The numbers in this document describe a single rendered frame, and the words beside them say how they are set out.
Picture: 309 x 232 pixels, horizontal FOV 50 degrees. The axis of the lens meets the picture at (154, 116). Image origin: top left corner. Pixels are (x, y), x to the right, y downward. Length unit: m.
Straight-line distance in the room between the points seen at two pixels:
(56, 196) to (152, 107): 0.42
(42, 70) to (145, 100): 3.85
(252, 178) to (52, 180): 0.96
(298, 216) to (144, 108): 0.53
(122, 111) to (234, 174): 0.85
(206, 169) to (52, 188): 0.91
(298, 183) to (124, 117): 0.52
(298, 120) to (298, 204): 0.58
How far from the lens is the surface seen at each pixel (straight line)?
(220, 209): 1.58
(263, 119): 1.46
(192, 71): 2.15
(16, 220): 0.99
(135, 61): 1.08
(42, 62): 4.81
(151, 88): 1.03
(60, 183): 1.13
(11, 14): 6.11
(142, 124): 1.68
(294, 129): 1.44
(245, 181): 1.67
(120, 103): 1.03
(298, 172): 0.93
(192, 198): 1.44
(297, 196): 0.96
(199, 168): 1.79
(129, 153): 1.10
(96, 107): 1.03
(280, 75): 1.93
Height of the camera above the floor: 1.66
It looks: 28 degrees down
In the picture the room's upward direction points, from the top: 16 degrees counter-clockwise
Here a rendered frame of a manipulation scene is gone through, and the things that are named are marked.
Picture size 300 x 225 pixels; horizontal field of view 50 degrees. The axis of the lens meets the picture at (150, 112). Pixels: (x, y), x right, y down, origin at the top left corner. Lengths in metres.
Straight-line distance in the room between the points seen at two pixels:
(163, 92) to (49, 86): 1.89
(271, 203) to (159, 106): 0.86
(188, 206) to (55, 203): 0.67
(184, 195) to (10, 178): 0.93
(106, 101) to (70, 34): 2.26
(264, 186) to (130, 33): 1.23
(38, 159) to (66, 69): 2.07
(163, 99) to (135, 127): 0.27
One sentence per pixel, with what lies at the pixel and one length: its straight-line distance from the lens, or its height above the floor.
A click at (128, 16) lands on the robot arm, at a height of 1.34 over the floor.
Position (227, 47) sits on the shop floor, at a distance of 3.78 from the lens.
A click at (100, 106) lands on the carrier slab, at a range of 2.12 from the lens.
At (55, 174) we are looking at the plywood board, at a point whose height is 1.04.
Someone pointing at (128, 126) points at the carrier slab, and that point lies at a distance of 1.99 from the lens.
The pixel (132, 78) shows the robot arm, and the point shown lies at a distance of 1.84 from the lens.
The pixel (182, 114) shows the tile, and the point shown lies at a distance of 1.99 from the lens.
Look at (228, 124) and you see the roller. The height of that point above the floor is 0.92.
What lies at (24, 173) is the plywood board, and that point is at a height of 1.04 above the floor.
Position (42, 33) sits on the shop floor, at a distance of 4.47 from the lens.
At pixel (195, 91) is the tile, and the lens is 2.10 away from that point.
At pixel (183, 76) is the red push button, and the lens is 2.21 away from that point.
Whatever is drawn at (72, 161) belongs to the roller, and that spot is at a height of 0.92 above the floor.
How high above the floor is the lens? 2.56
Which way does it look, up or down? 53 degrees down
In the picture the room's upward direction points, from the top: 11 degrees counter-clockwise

= Your task =
Which lines of the records contain the word "board"? Copy each of them.

= Written solution =
At (55, 174) we are looking at the plywood board, at a point whose height is 1.04.
What lies at (24, 173) is the plywood board, and that point is at a height of 1.04 above the floor.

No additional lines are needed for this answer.